8. Gay Deceiver - Gay Deceiver is not strictly a robot, and she is definitely not homosexual - she is a sentient computer.  She also happens to be the navigation computer in a Ford car/aircraft/spacecraft/time machine/universe translating machine.  Gay Deceiver was the creation of Robert A. Heinlein, arguably the greatest of the Grand Masters of SF, from the book "The Number of the Beast".  She is a very special craft - able to move between universes as well as time and space.  In addition, Gay Deceiver is also a typical RAH female character - smart, funny, sarcastic and she loves to talk dirty.  At the beginning of the story, she is not sentient - but thanks to programming upgrades and some magic from Glinda the Good while visiting Oz, Gay Deceiver becomes much more than just a flying car.

7. H.A.L. 9000 - In 7th spot, we have another sentient computer, the H.A.L. 9000 (Heuristically programmed ALgorithmic computer) from yet another of the Grand Masters of SF, Arthur C. Clarke in the very well known book "2001: A Space Odyssey" and the outstanding Stanley Kubrick film of the same name.  HAL was a GREAT villain - never showing ANY emotion as it systematically kills the entire crew of the spacecraft, except for a single crewman.  On one level, HAL is just another killer robot - yet its soft, non-emotional, non-threatening manner is anything but evil.  We must also remember that Arthur C. Clarke wrote this story in 1968 - before man had set foot on the moon and only 7 years after Alan Shepard made the first orbit around the Earth.  I think that if I had to choose between fighting the Terminator robot or HAL, I would choose to battle the Terminator - HAL makes the Terminator seem about as smart as a can opener.
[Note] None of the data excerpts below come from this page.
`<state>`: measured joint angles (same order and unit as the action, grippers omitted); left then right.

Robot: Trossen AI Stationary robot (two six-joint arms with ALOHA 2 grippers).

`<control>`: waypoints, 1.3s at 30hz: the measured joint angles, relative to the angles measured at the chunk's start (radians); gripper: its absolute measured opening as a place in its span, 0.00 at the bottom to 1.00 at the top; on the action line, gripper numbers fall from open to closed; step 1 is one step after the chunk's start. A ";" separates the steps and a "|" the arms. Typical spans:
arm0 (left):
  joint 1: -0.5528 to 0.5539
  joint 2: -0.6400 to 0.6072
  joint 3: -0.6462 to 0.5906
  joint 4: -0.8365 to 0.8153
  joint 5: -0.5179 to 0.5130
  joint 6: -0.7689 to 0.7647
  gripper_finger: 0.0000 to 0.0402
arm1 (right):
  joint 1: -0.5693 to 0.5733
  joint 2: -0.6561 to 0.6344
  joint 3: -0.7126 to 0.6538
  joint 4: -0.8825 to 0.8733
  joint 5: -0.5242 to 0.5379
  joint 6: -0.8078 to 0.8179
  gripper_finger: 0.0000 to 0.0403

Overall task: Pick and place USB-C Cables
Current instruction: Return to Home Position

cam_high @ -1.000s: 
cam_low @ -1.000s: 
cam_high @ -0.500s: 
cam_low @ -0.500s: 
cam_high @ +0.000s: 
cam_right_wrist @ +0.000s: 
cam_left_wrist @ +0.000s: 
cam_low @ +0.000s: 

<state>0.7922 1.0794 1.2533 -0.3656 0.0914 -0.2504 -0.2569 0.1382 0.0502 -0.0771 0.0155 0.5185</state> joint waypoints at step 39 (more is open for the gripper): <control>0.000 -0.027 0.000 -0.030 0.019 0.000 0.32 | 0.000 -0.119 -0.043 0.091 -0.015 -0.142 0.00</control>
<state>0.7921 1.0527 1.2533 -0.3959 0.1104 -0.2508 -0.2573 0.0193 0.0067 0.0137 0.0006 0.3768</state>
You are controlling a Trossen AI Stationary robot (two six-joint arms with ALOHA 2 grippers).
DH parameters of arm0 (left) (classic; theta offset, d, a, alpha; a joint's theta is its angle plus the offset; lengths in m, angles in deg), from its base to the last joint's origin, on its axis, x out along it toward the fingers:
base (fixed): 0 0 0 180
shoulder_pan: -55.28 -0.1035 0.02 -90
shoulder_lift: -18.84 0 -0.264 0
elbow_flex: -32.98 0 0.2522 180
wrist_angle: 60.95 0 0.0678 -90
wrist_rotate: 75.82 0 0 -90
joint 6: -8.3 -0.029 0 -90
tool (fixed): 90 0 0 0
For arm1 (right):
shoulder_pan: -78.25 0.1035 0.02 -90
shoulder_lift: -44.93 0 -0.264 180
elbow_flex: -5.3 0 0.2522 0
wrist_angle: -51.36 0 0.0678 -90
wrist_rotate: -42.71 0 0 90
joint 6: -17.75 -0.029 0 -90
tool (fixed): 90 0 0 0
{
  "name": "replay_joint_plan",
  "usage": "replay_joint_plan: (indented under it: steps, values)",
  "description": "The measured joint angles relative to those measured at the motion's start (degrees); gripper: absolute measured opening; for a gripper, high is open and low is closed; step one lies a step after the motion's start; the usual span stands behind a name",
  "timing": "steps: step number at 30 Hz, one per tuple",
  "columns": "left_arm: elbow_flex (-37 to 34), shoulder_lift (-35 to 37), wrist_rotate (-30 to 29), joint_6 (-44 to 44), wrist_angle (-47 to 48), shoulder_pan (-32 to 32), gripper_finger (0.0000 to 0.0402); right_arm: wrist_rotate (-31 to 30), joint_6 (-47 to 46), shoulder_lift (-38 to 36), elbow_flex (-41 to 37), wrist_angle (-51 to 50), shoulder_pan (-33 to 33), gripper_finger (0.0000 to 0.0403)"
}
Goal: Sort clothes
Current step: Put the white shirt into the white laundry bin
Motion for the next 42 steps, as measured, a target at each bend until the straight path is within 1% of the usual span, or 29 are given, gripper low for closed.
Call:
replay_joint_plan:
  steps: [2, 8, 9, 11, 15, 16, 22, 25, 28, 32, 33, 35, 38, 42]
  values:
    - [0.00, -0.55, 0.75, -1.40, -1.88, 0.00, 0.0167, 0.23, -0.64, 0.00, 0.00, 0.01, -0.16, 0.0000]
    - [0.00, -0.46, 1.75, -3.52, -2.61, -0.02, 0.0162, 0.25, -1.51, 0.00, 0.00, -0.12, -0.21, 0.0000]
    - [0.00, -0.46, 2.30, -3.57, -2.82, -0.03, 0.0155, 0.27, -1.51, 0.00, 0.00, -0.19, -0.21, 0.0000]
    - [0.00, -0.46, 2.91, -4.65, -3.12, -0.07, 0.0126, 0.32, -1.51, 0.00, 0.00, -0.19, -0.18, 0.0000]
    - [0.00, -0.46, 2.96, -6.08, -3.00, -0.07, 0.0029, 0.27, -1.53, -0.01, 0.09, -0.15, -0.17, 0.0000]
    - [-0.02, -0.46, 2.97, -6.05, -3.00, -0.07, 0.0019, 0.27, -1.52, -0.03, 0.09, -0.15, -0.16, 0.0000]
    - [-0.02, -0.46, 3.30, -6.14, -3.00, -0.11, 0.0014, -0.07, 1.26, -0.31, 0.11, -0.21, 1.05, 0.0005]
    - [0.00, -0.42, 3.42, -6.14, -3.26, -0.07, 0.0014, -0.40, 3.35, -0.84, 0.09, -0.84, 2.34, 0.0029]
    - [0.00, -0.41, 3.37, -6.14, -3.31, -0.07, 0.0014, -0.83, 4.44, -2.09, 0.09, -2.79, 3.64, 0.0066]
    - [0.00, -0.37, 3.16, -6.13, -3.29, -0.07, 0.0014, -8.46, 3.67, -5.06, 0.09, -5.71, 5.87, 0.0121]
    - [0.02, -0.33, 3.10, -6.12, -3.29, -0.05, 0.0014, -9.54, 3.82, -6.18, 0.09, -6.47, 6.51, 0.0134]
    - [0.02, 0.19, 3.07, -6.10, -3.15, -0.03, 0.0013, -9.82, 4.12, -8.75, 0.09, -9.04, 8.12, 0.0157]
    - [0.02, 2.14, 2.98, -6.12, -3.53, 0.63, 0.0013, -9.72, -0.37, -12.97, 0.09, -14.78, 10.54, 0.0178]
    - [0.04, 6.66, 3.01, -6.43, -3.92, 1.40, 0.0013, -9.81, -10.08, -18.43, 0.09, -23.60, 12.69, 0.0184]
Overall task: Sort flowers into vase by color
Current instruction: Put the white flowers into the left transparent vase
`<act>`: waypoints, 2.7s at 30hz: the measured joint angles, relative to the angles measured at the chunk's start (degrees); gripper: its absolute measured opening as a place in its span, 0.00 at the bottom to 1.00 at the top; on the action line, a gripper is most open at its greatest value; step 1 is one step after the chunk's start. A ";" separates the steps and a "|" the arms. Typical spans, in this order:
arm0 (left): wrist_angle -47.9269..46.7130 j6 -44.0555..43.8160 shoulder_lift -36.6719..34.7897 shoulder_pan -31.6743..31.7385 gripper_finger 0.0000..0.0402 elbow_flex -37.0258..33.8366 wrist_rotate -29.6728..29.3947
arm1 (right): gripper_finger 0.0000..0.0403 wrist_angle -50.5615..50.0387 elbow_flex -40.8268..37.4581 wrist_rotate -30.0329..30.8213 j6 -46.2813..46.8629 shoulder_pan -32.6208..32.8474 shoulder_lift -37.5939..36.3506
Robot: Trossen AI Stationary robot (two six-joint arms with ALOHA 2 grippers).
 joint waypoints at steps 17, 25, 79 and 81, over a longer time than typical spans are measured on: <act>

6. Gort -  Gort is the robot guardian from the great 1951 film, "The Day the Earth Stood Still".  Hollywood must be completely out of ideas.  It seems like every great old SF movie is being remade with one of the overpaid pretty boy actors and millions of dollars in computer graphics.  The 2008 remake with Keanu Reeves is a horrible film - and what they did to Gort is a travesty.  The *real* Gort was the perfect robot enigma - never uttered a word, never displayed the slightest hint of emotion - he just followed the orders of his master EXACTLY.  Gort was most menacing when he was simply standing completely still.  Nothing the puny humans could do affected him in the slightest, yet a mere glance from Gort was enough to vaporize guns, tanks and men.  Try that Terminator!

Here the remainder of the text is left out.